--- Task input Enclosed Below ---

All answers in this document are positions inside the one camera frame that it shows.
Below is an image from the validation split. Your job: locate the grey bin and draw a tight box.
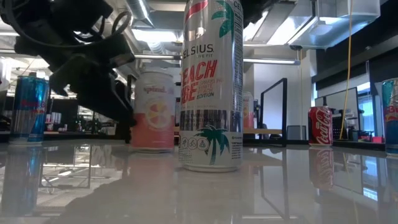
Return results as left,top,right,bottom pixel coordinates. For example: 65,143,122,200
286,125,307,141

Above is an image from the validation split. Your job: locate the Red Bull blue silver can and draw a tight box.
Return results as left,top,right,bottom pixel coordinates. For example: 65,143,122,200
381,77,398,156
8,75,50,146

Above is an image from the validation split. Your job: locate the round silver ventilation duct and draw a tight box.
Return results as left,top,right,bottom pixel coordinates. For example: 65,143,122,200
126,0,155,28

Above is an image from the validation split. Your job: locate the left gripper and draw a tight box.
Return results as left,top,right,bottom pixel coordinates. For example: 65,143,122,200
14,30,138,127

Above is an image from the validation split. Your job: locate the Celsius tall white can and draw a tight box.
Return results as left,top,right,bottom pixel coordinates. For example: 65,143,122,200
178,0,244,173

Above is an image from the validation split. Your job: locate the Coca-Cola red can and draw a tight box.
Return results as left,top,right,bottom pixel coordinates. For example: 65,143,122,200
307,105,333,147

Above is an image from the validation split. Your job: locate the black perforated equipment rack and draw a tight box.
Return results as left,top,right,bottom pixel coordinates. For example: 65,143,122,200
331,108,364,141

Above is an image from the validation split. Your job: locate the ceiling tube light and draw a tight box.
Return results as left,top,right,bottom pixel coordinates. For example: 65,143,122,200
243,57,302,66
134,53,183,60

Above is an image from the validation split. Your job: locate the rectangular silver ventilation duct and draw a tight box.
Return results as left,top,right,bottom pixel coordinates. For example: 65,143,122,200
251,0,382,50

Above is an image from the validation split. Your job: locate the Spindrift pink white can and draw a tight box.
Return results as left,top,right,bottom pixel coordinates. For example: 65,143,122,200
243,91,255,130
130,70,176,153

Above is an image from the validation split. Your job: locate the yellow hanging cable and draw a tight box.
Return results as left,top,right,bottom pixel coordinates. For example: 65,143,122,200
338,0,354,140

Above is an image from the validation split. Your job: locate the black monitor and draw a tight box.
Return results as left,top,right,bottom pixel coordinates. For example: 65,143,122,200
49,98,80,131

--- End of Enclosed Task input ---

### Task to carry out
Word-for-word output of the material above is needed, with the pictures left out.

### Exercise result
All answers in this document are positions inside the one camera frame that it shows.
Below is an image from the validation split. Your job: locate the grey bin and draw a tight box.
Return results as left,top,right,bottom pixel coordinates. For example: 65,143,122,200
286,125,307,141

Above is an image from the validation split. Your job: locate the Red Bull blue silver can and draw a tight box.
Return results as left,top,right,bottom pixel coordinates. For example: 65,143,122,200
381,77,398,156
8,75,50,146

Above is an image from the validation split. Your job: locate the round silver ventilation duct and draw a tight box.
Return results as left,top,right,bottom pixel coordinates. For example: 65,143,122,200
126,0,155,28

Above is an image from the validation split. Your job: locate the left gripper and draw a tight box.
Return results as left,top,right,bottom pixel coordinates. For example: 65,143,122,200
14,30,138,127

Above is an image from the validation split. Your job: locate the Celsius tall white can and draw a tight box.
Return results as left,top,right,bottom pixel coordinates. For example: 65,143,122,200
178,0,244,173

Above is an image from the validation split. Your job: locate the Coca-Cola red can and draw a tight box.
Return results as left,top,right,bottom pixel coordinates. For example: 65,143,122,200
307,105,333,147

Above is an image from the validation split. Your job: locate the black perforated equipment rack and draw a tight box.
Return results as left,top,right,bottom pixel coordinates. For example: 65,143,122,200
331,108,364,141

Above is an image from the validation split. Your job: locate the ceiling tube light and draw a tight box.
Return results as left,top,right,bottom pixel coordinates. For example: 65,143,122,200
243,57,302,66
134,53,183,60

Above is an image from the validation split. Your job: locate the rectangular silver ventilation duct and draw a tight box.
Return results as left,top,right,bottom pixel coordinates. For example: 65,143,122,200
251,0,382,50

Above is an image from the validation split. Your job: locate the Spindrift pink white can and draw a tight box.
Return results as left,top,right,bottom pixel coordinates. For example: 65,143,122,200
243,91,255,130
130,70,176,153

Above is an image from the validation split. Your job: locate the yellow hanging cable and draw a tight box.
Return results as left,top,right,bottom pixel coordinates. For example: 65,143,122,200
338,0,354,140

Above is an image from the validation split. Your job: locate the black monitor and draw a tight box.
Return results as left,top,right,bottom pixel coordinates. For example: 65,143,122,200
49,98,80,131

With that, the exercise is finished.